**Activity**
Beginning with the opening line, set down each line of the material below exactly, stopping once the line with "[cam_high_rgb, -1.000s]" is done.

**Working data**
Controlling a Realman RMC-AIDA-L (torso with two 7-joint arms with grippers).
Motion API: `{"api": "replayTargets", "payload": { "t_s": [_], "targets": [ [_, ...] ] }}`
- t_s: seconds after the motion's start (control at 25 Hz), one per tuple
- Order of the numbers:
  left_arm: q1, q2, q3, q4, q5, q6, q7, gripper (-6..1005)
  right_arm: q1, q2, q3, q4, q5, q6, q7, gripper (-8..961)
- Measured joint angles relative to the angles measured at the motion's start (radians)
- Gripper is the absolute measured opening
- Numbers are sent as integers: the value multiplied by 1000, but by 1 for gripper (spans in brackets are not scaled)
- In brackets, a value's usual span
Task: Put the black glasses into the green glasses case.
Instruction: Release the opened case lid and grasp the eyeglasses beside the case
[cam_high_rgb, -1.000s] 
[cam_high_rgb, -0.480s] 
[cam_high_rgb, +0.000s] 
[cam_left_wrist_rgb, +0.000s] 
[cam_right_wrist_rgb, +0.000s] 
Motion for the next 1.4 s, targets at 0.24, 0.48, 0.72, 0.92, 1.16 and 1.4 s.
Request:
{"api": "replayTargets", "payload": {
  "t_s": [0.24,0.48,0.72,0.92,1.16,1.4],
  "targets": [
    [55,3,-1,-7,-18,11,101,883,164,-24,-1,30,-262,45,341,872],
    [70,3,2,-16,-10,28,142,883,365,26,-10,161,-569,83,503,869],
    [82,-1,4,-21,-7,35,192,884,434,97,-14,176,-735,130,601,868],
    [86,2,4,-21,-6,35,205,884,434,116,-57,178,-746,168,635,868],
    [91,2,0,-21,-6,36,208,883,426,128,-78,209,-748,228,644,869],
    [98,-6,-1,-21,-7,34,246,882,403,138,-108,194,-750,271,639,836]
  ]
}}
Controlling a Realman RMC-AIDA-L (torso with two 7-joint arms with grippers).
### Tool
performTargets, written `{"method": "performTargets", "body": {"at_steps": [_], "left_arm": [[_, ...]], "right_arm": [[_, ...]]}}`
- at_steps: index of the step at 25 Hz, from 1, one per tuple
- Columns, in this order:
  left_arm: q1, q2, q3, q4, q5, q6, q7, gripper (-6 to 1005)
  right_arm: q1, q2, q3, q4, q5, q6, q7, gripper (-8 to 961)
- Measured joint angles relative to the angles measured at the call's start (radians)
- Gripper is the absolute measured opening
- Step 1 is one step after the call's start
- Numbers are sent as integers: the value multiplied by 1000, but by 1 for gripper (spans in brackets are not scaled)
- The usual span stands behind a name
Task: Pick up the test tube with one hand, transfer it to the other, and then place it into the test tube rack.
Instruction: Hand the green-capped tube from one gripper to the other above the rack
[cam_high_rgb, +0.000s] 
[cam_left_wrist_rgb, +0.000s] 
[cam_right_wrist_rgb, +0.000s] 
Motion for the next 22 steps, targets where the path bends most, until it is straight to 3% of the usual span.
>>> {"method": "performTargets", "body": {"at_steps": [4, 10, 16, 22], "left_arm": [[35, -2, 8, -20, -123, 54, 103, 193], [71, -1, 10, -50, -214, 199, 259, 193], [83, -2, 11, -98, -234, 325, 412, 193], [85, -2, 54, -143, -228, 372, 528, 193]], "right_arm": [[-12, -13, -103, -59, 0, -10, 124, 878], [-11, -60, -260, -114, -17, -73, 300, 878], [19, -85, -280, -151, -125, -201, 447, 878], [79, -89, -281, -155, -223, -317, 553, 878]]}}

**Written response**
Controlling a Realman RMC-AIDA-L (torso with two 7-joint arms with grippers).
Motion API: `{"api": "replayTargets", "payload": { "t_s": [_], "targets": [ [_, ...] ] }}`
- t_s: seconds after the motion's start (control at 25 Hz), one per tuple
- Order of the numbers:
  left_arm: q1, q2, q3, q4, q5, q6, q7, gripper (-6..1005)
  right_arm: q1, q2, q3, q4, q5, q6, q7, gripper (-8..961)
- Measured joint angles relative to the angles measured at the motion's start (radians)
- Gripper is the absolute measured opening
- Numbers are sent as integers: the value multiplied by 1000, but by 1 for gripper (spans in brackets are not scaled)
- In brackets, a value's usual span
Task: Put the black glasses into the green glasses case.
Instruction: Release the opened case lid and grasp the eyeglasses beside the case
[cam_high_rgb, -1.000s] 

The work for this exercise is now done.